▶ **EXERCISE DESCRIPTION**
The line that holds "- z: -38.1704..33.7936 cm" marks the start. Return it and each following line through the end of the data, unchanged.
○ ○ ○ ○
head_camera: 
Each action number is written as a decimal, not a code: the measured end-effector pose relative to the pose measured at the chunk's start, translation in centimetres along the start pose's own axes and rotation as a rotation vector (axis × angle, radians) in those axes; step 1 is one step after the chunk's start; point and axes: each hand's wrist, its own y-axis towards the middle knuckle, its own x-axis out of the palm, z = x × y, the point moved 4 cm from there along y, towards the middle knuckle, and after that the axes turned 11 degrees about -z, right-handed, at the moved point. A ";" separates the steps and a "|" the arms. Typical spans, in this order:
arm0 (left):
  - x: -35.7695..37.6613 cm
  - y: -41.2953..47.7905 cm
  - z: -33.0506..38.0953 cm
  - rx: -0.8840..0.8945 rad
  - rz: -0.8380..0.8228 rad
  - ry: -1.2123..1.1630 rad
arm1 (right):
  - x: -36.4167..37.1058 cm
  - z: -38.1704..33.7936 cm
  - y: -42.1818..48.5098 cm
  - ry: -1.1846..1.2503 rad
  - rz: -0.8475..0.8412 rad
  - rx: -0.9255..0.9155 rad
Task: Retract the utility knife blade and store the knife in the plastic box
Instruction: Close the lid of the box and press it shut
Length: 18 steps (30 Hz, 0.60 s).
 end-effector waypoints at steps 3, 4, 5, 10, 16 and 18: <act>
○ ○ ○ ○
▶ **RESULT BELOW**
  - z: -38.1704..33.7936 cm
  - y: -42.1818..48.5098 cm
  - ry: -1.1846..1.2503 rad
  - rz: -0.8475..0.8412 rad
  - rx: -0.9255..0.9155 rad
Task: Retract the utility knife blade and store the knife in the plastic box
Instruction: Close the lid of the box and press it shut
Length: 18 steps (30 Hz, 0.60 s).
 end-effector waypoints at steps 3, 4, 5, 10, 16 and 18: <act>

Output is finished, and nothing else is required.